Die Arbeit weist einen zupackenden Stil auf, der sich auch in eine bildhaften, an manchen Stellen feuilletonistischen Sprache ausdrückt. Sie verarbeitet umfangreiches historisches Material und belegt ihre Thesen in nachvollziehbarer Weise. Angesichts des weit gespannten Themas hat Kristoferitsch in angemessenem Umfang Literatur einbezogen. Er verfolgt eine klare Linie, die sich erkennbar durch alle Darlegungen zieht, und verliert sein Ergebnis nicht aus dem Blick. Die Erörterungen wirken nicht ergebnisoffen, da aufgrund der Vorarbeiten offenbar die Grundthese der Arbeit feststand.
Kristoferisch lehnt die These der Einzigartigkeit der EU und ihrer Einordnung als Staatengebilde sui generis nachdrücklich ab. Das Scheitern des Verfassungsvertrages konnte er nicht mehr berücksichtigen, es ändert an seinem Ergebnis wohl ohnehin nichts. Mit erstaunlicher Geradlinigkeit gelangt Kristoferitsch zu dem Ergebnis, dass die EU ein Staatenbund an der Schwelle zur Bundesstaatlichkeit sei. Die Gegenthese, dass gerade darin eine besondere Einzigartigkeit der EU liegen könnte, liefe dem Ansatz gradueller Abschichtbarkeit von Staatenbund und Bundesstaat nicht zuwider.
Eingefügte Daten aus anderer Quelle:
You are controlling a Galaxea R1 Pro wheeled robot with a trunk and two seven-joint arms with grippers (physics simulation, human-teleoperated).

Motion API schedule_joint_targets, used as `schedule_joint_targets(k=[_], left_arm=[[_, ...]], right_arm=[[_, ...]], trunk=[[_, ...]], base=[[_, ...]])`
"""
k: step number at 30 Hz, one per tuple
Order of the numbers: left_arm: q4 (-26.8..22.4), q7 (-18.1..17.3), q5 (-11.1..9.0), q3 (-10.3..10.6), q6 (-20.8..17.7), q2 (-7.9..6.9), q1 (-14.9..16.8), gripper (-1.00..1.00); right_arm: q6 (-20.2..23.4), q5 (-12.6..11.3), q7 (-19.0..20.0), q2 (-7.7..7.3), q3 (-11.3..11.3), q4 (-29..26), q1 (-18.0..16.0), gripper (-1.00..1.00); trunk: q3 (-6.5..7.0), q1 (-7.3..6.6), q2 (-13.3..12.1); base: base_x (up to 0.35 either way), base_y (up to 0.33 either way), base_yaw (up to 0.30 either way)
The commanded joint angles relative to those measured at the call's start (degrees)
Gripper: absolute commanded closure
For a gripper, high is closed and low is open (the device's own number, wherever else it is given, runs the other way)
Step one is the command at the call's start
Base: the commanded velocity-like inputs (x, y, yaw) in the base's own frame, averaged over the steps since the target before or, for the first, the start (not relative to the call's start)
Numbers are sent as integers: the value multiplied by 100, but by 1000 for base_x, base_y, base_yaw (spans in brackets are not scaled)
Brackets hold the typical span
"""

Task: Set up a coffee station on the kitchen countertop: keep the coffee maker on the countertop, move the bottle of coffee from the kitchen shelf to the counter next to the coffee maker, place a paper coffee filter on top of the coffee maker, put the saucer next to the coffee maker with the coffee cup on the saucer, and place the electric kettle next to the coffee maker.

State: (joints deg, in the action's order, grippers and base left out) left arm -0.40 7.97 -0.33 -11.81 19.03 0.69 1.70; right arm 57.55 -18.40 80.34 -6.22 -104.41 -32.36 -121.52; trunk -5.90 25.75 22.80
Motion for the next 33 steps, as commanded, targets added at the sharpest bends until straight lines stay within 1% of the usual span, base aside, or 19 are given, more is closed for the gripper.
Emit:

Gesteigerten systematischen Ertrag verspricht jedoch die von Kristoferitsch vorgenommene Einordnung in die Kategorien der allgemeinen Staatslehre.
Durch den Vertrag von Lissabon, den Kristoferitsch nicht mehr berücksichtigen konnte, ist die Schwelle zur Bundesstaatlichkeit nicht überschritten. Aufschlussreich ist, dass im Vergleich zum Verfassungsvertrag gerade symbolische Elemente gestrichen wurden: Flagge, Hymne, Europatag, der Begriff „Gesetz“ und der Begriff „Verfassung“. Zumindest aus der politischen Sicht der Mitgliedstaaten sind also über die staatsorganisatorischen Elemente hinaus weitere Elemente für den Charakter der EU von Bedeutung, die gerade auch die Nähe des Unionsbürgers zur Union betreffen. Dies mindert nicht die Stimmigkeit der Bewertungen von Kristoferitsch, die sich im Ergebnis als rechtlich tragfähig erweisen.